American Southern Baptist preacher

Homer Gentry Lindsay Jr. (July 10, 1927 – February 13, 2000) was an American Southern Baptist preacher. He co-pastored the nation's third-largest Southern Baptist church, the First Baptist Church of Jacksonville, Florida, with Jerry Vines. Both pastors are notable for their conservative and sometimes controversial public stances, and their wide-reaching influence in the local political arena. According to Paige Patterson, Lindsay was "one of the great soul-winners of all Christian history".

==History==
Lindsay was born in Nashville, Tennessee, and moved to Jacksonville with his family as a child. His father, Homer G. Lindsay Sr., began pastoring the First Baptist Church of Jacksonville in 1940. At the age of 16, Homer Junior decided to also become a preacher, and later graduated from Stetson University in DeLand, Florida, going on to study ministry at Southwestern Baptist Theological Seminary in Fort Worth, Texas. In September 1952 he married Shirley Tillman of Lake Wales, Florida and began pastoring a 42-member church in Miami, Florida. By the late 1960s, the church had grown to 3,200 members.
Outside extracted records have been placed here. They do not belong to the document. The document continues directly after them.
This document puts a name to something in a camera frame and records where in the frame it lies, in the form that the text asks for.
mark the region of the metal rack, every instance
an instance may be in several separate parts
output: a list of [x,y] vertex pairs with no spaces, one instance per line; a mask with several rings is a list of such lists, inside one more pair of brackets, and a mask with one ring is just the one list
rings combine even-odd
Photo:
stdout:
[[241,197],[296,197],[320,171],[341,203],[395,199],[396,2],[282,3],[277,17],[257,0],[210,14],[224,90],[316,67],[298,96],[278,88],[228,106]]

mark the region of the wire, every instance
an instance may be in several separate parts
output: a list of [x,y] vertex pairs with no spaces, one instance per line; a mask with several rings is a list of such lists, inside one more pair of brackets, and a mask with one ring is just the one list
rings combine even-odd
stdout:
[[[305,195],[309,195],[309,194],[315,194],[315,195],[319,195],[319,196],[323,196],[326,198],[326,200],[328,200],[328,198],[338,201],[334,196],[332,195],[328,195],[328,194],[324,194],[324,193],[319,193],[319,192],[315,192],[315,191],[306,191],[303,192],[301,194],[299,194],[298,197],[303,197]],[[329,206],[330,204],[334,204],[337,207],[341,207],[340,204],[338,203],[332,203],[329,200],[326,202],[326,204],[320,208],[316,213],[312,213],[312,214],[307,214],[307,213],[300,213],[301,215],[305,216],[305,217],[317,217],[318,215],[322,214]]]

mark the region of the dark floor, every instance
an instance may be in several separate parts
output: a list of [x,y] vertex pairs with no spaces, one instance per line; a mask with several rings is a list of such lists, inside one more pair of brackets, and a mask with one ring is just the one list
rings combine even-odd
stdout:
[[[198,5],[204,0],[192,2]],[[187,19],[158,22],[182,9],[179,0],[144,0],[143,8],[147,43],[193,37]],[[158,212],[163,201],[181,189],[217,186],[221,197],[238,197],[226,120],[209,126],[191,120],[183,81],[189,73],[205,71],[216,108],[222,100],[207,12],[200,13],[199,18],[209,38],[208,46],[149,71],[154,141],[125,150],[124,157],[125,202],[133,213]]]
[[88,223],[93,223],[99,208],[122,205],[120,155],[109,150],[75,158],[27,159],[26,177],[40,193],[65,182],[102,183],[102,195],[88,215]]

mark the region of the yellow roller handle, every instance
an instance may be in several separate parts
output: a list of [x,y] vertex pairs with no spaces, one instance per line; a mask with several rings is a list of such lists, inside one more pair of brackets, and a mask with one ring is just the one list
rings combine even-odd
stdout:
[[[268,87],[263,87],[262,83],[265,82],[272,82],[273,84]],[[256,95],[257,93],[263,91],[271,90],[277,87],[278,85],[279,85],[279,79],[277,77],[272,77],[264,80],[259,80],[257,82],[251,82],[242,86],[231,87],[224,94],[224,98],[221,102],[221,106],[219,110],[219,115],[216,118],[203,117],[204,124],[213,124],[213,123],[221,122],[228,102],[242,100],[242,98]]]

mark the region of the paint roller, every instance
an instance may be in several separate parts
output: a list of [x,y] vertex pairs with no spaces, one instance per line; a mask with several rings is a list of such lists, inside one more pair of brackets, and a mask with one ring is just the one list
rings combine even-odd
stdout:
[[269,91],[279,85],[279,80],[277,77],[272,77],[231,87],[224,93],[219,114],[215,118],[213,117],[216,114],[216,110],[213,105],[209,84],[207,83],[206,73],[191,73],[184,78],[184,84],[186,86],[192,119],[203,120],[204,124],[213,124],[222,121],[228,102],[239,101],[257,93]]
In January 1969, Lindsay returned to Jacksonville to co-pastor the 2,600-member First Baptist Church with his father, who later retired in 1973 and died in 1981. By the time of Lindsay's retirement in 1999, the church had a Sunday morning attendance of about 7,000, eighteen ordained ministers, an annual budget of over $9 million, full-time staff of 142, and land and other assets valued at about $6 million.